KedaiPena.Com – Kabar keinginan putra Presiden Joko Widodo (Jokowi) Kaesang Pangarep untuk terjun ke dunia politik membuat geger antero tanah air. Pasalnya, sebelum Kaesang, putra sulung Jokowi yakni Gibran Rakabuming Raka dan menantunya Bobby Nasution telah menjajaki dunia politik tanah air dengan menjadi kepala daerah.
Menanggapi hal itu, Analis Sosial Politik UNJ Ubedilah Badrun memandang jika keluarga Jokowi dapat diketegorikan sebagai model baru dari politik dinasti.

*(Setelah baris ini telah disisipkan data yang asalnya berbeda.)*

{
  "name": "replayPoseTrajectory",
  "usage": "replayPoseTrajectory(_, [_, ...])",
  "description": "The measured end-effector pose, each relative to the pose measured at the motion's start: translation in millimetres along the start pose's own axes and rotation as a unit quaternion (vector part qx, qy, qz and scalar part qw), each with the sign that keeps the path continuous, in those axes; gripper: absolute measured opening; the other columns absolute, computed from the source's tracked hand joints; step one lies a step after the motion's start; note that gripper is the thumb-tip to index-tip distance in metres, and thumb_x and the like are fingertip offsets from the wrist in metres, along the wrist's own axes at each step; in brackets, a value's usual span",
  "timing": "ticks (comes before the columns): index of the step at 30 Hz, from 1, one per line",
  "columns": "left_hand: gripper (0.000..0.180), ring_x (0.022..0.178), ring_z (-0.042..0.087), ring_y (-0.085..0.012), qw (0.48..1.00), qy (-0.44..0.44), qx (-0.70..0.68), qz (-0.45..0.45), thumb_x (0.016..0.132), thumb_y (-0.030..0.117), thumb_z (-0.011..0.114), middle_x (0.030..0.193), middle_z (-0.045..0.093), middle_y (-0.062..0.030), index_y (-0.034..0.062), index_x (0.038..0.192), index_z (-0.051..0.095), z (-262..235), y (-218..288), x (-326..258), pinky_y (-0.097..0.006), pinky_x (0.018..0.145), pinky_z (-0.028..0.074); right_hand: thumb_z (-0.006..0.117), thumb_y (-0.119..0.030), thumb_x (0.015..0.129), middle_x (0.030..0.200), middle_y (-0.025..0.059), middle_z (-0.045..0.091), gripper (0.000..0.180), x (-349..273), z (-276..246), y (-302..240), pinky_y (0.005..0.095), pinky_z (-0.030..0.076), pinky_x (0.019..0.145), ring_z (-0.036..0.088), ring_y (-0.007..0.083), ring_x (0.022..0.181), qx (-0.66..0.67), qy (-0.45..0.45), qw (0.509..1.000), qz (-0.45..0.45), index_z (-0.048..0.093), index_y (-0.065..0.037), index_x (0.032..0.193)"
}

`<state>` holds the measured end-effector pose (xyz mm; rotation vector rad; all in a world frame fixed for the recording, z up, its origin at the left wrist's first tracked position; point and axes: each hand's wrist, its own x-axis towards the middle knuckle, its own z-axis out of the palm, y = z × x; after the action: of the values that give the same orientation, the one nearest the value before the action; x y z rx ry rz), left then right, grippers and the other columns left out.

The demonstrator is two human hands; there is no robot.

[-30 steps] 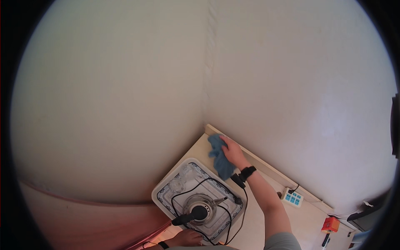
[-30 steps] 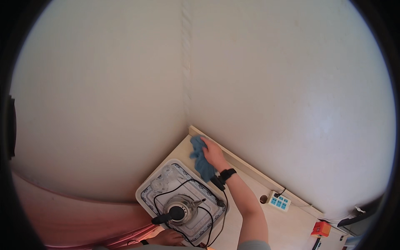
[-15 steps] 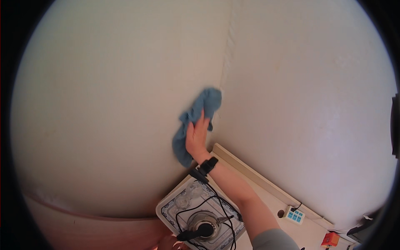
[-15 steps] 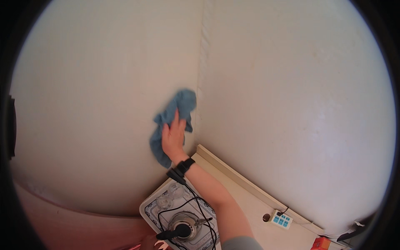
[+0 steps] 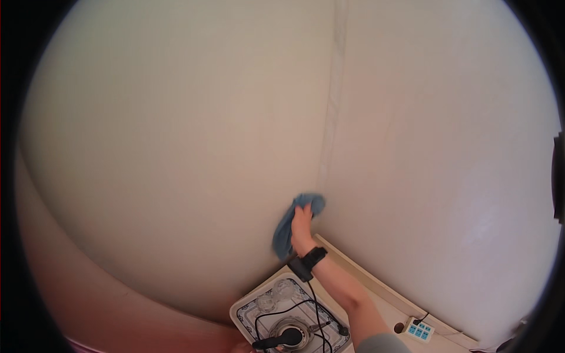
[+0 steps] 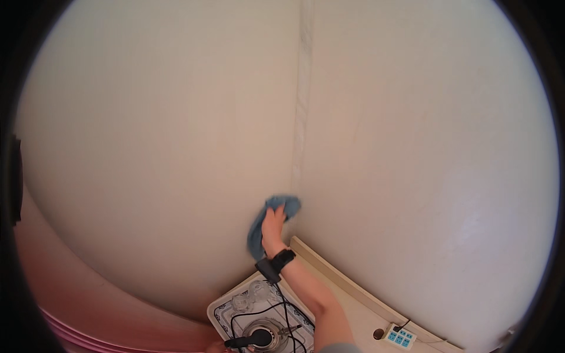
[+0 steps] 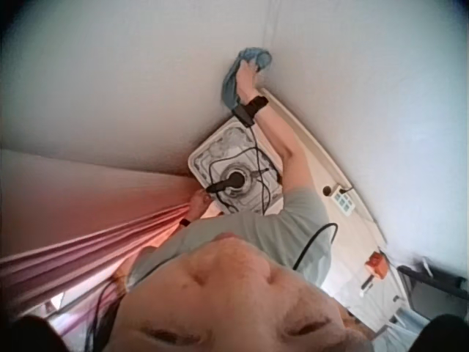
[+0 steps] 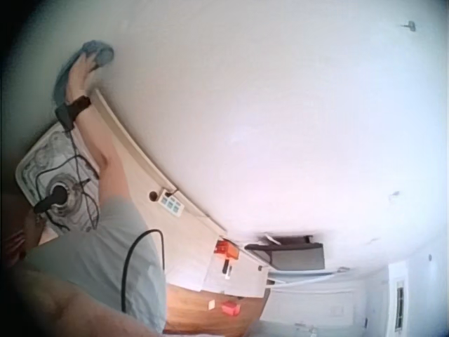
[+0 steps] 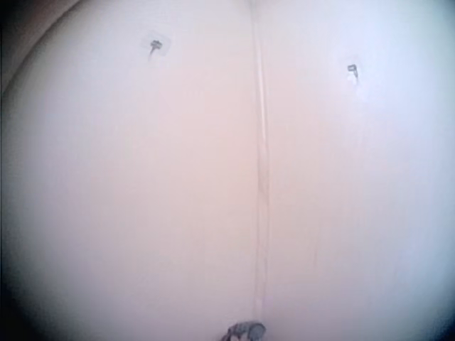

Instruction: The person wipes a kettle, a kettle base, a tray, a wall, and a power strip with a cloth.

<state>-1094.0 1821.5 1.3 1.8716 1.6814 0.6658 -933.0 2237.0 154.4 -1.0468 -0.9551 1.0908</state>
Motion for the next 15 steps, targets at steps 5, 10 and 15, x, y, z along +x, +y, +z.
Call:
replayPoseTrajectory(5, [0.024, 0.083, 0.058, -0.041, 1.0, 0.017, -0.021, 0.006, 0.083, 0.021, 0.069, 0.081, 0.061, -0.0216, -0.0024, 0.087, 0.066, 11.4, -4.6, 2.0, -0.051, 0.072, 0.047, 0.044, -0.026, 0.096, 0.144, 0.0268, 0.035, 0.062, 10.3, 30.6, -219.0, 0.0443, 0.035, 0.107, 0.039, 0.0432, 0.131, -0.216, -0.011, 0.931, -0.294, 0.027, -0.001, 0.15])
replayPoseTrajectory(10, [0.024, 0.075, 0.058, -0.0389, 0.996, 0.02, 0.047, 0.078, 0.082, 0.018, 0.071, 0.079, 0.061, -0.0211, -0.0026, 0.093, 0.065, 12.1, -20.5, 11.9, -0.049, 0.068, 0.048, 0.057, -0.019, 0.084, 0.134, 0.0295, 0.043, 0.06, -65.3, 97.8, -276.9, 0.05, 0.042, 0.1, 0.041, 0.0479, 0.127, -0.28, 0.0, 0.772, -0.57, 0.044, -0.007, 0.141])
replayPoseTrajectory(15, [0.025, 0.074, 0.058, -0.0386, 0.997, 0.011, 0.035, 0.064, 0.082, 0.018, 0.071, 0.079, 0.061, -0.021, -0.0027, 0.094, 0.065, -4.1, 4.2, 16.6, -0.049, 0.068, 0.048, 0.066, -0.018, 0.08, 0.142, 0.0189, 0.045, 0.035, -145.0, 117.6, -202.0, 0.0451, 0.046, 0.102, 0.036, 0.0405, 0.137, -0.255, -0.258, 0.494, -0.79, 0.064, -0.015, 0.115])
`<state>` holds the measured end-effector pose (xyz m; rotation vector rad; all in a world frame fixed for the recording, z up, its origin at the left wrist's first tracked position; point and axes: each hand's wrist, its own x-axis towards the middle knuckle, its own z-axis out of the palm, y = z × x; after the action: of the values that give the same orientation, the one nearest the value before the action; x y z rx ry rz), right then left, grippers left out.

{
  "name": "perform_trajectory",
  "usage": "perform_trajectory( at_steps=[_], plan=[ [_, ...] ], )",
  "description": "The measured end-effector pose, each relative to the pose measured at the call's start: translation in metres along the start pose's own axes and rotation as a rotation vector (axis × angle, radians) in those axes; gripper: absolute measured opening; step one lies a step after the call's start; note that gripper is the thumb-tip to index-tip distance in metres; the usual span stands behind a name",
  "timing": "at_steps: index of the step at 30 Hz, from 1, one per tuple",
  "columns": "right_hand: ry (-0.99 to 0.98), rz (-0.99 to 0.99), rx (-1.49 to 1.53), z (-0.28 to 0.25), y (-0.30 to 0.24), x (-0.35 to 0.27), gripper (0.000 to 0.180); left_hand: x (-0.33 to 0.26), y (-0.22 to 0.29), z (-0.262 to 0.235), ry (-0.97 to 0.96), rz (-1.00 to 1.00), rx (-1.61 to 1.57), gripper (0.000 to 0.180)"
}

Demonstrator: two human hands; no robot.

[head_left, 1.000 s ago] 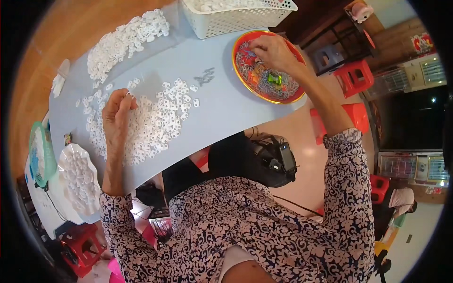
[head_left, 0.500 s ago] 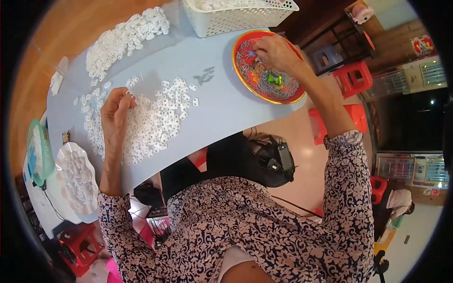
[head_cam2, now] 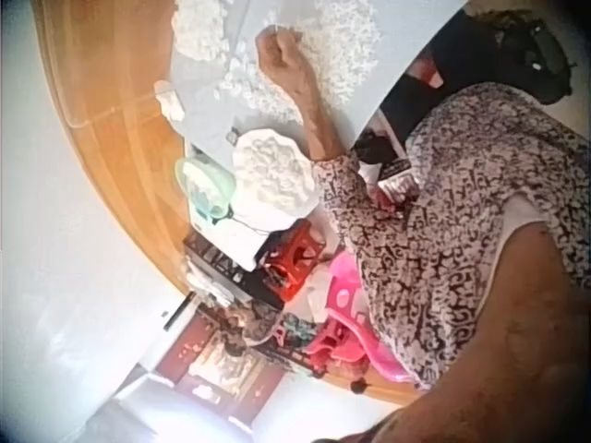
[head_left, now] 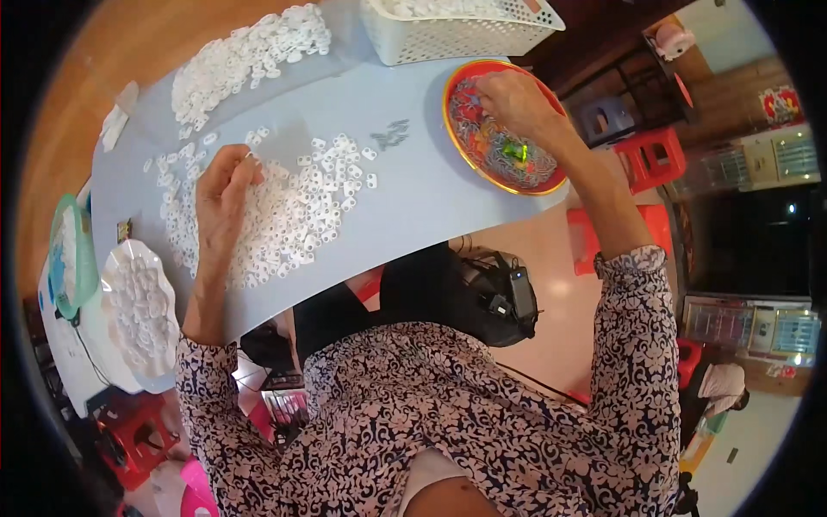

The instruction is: Assembling small white plastic components by hand at a table.

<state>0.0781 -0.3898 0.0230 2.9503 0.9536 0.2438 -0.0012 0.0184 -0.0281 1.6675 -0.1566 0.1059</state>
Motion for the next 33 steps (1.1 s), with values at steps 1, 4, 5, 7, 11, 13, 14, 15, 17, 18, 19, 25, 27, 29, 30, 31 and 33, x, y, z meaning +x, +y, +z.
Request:
perform_trajectory(
  at_steps=[1, 4, 5, 7, 11, 13, 14, 15, 17, 18, 19, 25, 27, 29, 30, 31, 33],
  plan=[
    [0.0, -0.011, 0.004, 0.0, 0.0, 0.0, 0.012, 0.0, 0.001, 0.001, -0.007, -0.007, -0.007, 0.012],
    [0.021, 0.012, 0.09, -0.005, 0.001, 0.003, 0.009, -0.001, 0.003, 0.003, 0.002, -0.007, -0.022, 0.012],
    [0.019, 0.004, 0.091, -0.007, -0.002, 0.005, 0.009, -0.002, 0.004, 0.003, 0.006, -0.008, -0.037, 0.011],
    [0.001, 0.233, 0.27, -0.011, -0.013, 0.009, 0.008, -0.002, 0.005, 0.004, 0.02, -0.012, -0.046, 0.011],
    [0.009, 0.301, 0.764, -0.02, -0.05, 0.027, 0.01, -0.002, 0.004, 0.003, 0.037, -0.021, -0.029, 0.01],
    [-0.047, 0.328, 0.864, -0.026, -0.078, 0.042, 0.009, -0.003, -0.002, -0.003, 0.035, -0.034, -0.039, 0.01],
    [-0.094, 0.364, 0.958, -0.026, -0.088, 0.049, 0.009, -0.003, 0.0, -0.002, 0.041, -0.037, -0.036, 0.01],
    [-0.063, 0.297, 1.066, -0.018, -0.093, 0.053, 0.009, -0.003, 0.004, 0.001, 0.045, -0.043, -0.013, 0.01],
    [-0.073, 0.281, 1.117, -0.002, -0.104, 0.065, 0.009, -0.002, 0.004, 0.004, 0.038, -0.01, -0.042, 0.011],
    [-0.08, 0.275, 1.162, 0.004, -0.109, 0.071, 0.01, -0.001, 0.001, 0.003, 0.052, -0.013, -0.036, 0.011],
    [-0.092, 0.281, 1.057, 0.004, -0.115, 0.076, 0.009, 0.001, 0.0, 0.003, 0.034, -0.008, -0.011, 0.011],
    [-0.034, 0.127, 0.776, 0.021, -0.119, 0.104, 0.01, -0.002, 0.003, 0.005, 0.019, -0.015, 0.004, 0.011],
    [-0.075, 0.11, 0.786, 0.019, -0.121, 0.108, 0.008, -0.004, 0.003, 0.003, 0.02, -0.018, 0.007, 0.011],
    [-0.109, 0.106, 0.789, 0.015, -0.119, 0.109, 0.006, -0.003, 0.002, 0.003, 0.008, -0.014, 0.006, 0.012],
    [-0.116, 0.076, 0.767, 0.015, -0.117, 0.11, 0.008, -0.003, 0.001, 0.002, 0.006, -0.025, 0.017, 0.012],
    [-0.121, 0.048, 0.746, 0.014, -0.116, 0.11, 0.01, -0.002, 0.001, 0.002, 0.003, -0.034, 0.03, 0.013],
    [-0.104, 0.02, 0.693, 0.012, -0.114, 0.11, 0.012, -0.002, 0.005, 0.004, -0.002, -0.027, 0.038, 0.013]
  ],
)
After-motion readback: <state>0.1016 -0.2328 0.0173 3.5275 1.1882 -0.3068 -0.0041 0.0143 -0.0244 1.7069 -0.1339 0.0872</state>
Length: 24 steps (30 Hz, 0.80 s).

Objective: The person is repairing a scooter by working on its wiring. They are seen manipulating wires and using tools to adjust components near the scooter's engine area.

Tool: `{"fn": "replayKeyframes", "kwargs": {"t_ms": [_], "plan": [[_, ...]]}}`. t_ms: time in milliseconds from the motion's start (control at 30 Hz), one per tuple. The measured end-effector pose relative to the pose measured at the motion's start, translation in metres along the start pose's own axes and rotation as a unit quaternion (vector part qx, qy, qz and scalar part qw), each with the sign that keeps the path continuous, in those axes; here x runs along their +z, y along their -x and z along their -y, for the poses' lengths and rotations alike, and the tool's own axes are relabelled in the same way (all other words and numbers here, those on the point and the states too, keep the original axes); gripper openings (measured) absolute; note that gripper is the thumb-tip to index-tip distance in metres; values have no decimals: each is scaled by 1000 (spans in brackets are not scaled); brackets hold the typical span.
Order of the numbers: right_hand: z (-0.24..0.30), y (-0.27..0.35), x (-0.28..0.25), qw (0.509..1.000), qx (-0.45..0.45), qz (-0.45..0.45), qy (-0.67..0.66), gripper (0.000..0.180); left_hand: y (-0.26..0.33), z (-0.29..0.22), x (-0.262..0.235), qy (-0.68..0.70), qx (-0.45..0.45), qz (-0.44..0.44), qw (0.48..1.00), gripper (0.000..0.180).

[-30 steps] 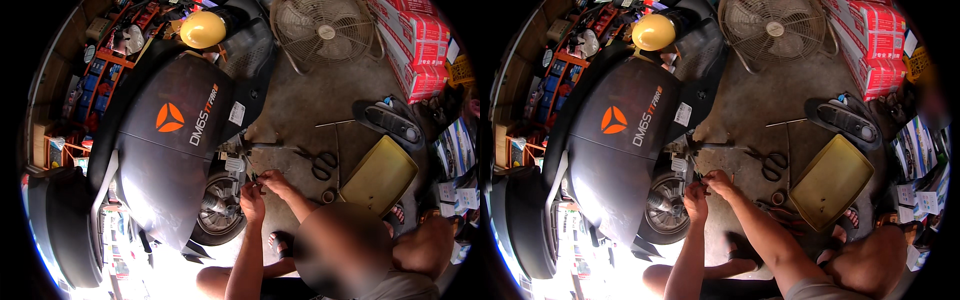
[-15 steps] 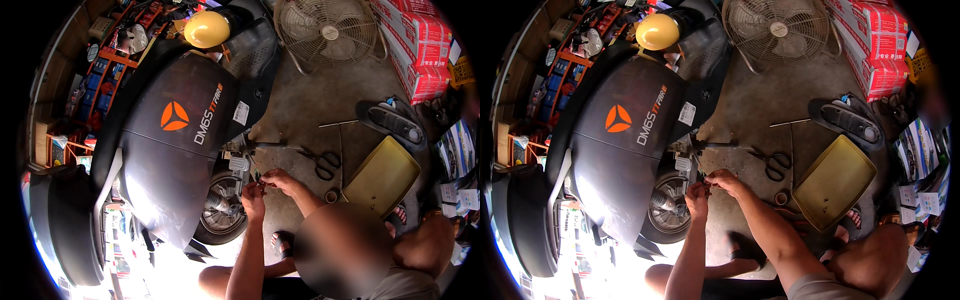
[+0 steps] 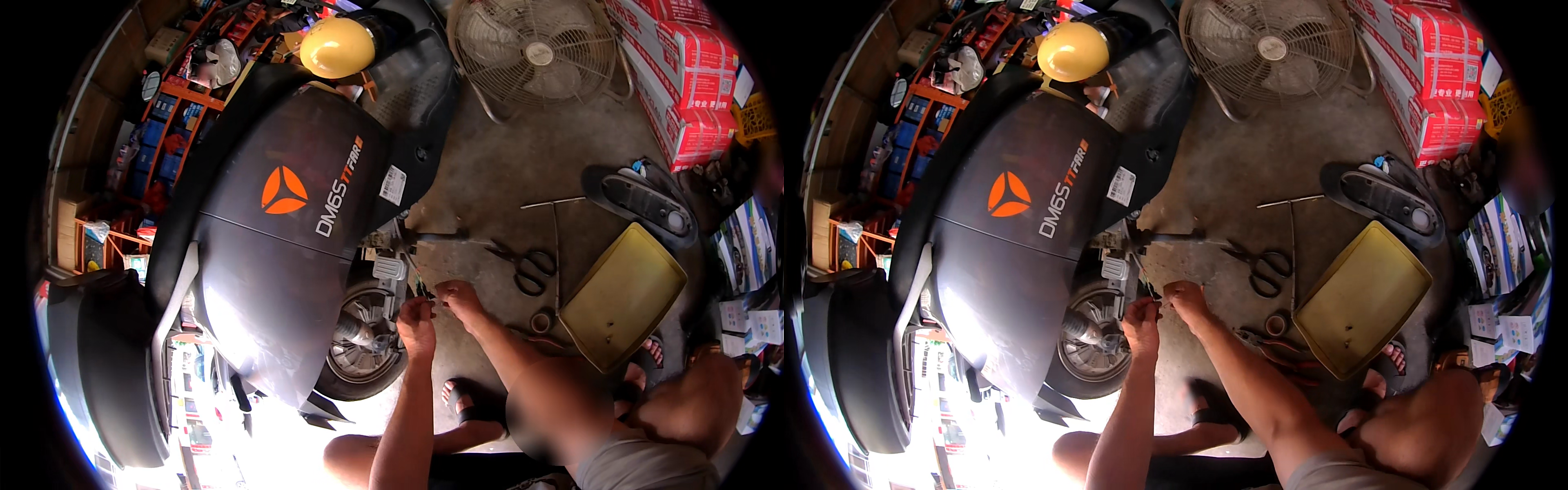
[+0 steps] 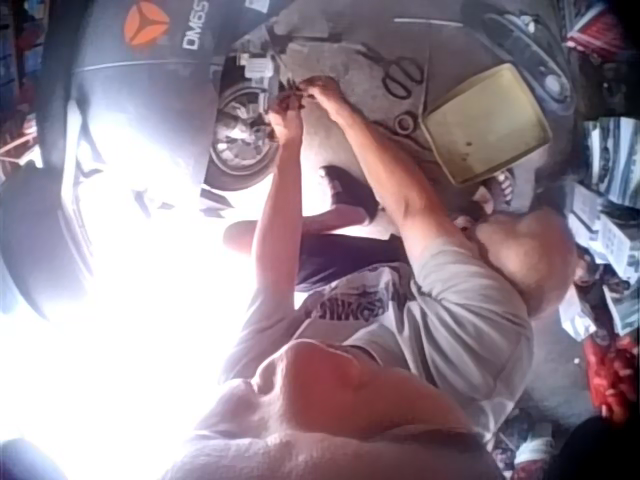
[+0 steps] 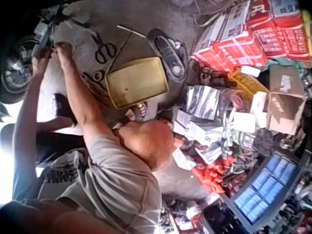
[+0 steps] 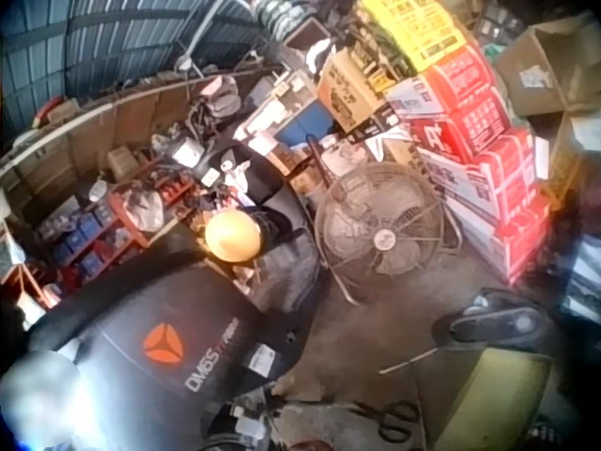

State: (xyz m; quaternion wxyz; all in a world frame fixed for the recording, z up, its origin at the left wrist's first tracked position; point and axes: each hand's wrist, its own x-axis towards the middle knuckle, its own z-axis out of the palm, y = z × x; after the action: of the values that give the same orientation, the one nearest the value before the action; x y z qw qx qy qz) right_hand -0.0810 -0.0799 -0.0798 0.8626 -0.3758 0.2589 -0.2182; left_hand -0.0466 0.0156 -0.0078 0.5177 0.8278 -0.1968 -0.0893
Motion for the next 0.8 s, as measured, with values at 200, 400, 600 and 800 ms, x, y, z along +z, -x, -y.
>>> {"fn": "replayKeyframes", "kwargs": {"t_ms": [200, 400, 600, 800], "plan": [[6, 25, 15, 909, -305, -193, 208, 4, 4, -3, 5, -69, 51, -16, 996, 16], [27, 43, 27, 903, -222, -162, 331, 11, 9, -4, 7, -95, 82, -38, 991, 16], [26, 25, 26, 927, -132, -102, 337, 13, 13, -4, 7, -99, 76, -56, 991, 15], [16, 4, 20, 998, 15, 27, 53, 16, 17, -2, 2, 52, 37, -19, 998, 8]]}}
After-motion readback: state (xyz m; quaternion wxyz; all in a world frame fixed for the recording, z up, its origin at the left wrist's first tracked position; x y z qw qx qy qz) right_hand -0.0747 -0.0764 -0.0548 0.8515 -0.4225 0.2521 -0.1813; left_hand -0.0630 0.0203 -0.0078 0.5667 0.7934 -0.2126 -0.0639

Ubed mengakui, secara aturan memang diperbolehkan jika Keasang berniat maju mengikuti kontestasi.
“Jika Gibran, Kaesang, dan lain-lainya keluarga Jokowi untuk maju mengikuti kontestasi secara politik liberal secara aturan boleh tetapi mereka bisa masuk kategori model baru politik dinasti,” jelas Ubed, Sabtu,(28/1/2023).
Ubed menerangkan, jika menggunakan terminologi budaya politik Jawa ada diksi yang sering kali digunakan di arena kekuasaan yang penuh hasrat yaitu politik aji mumpung.
Aji mumpung, lanjut Ubed, yaitu suatu politik kekuasaan yang memanfaatkan posisi sosial dan politiknya untuk terus berkuasa baik diri maupun keluarganya.
“Jadi mumpung ayahnya berkuasa maka dimanfaatkan agar anak dan menantunya juga berkuasa,” beber Ubed.
Ubed pun memandang, ada dua hal yang bisa membatasi orang-orang yang haus akan kekuasaan politik. Pertama, kata Ubed, kesadaran etik dan kedua ialah tekanan publik.
“Jadi sesungguhnya secara etik politik praktik haus kekuasaan itu adalah praktek yang dibenci dan ditolak oleh kesadaran etik. Jika tetap memaksakan diri maka itu maknanya kehilangan kesadaran etik karena aji mumpung,” jelas Ubed.
Ubed menganalisa, alasan mengapa seseorang penguasa ingin anaknya mengikuti jejak orang tua. Menurut Ubed dalam sejarah politik hal itu lantaran sejumlah faktor, diantaranya yang sangat menonjol karena rasa takut kehilangan pengaruh dan takut terbongkarnya masalah oleh penguasa.
“Mirip kerajaan. Dalam kasus Indonesia saat ini apakah karena hal itu? Hanya yang bersangkutan dan Tuhan yang tau,” beber Ubed.
Kerajaan Jokowi Bersembunyi Dibalik Politik Elektoral
Ubed pun menerangkan, dalam demokrasi siapapun boleh mengikuti kontestasi politik elektoral melalui pemilihan umum, termasuk mereka yang haus dan rakus kekuasaan sehingga anak dan keturunanyapun ingin terus mendapatkan kekuasaan.
“Dalam situasi seperti itu wajah dinasti politik atau Kerajaan bisa bersembunyi dibalik politik elektoral,” tegas Ubed.
Ubed mengakui, ada semacam model baru dinasti politik di era demokrasi liberal dan digital ini. Hal ini lantaran dipilih oleh rakyat melalui pemilu tetapi motif sesungguhnya adalah membangun dinasti agar keturunanya terus berkuasa dan menguasai sumber daya.
“Untuk kelangsungan kekuasaan diri dan keluarganya,” tegas Ubed.
Ubed melanjutkan, substantif politik dinasti itu kekuasaan yang secara turun temurun dilakukan dalam kelompok keluarga yang masih terikat dengan hubungan darah tujuannya untuk mendapatkan atau mempertahankan kekuasaan.
“Prosesnya kini bisa saja melalui pemilihan umum, tidak lagi turun-temurun seperti kerajaan tetapi perilaku politiknya mirip kerajaan. Bahkan perilakunya bisa mirip kerajaan absolut,” tandas Ubed.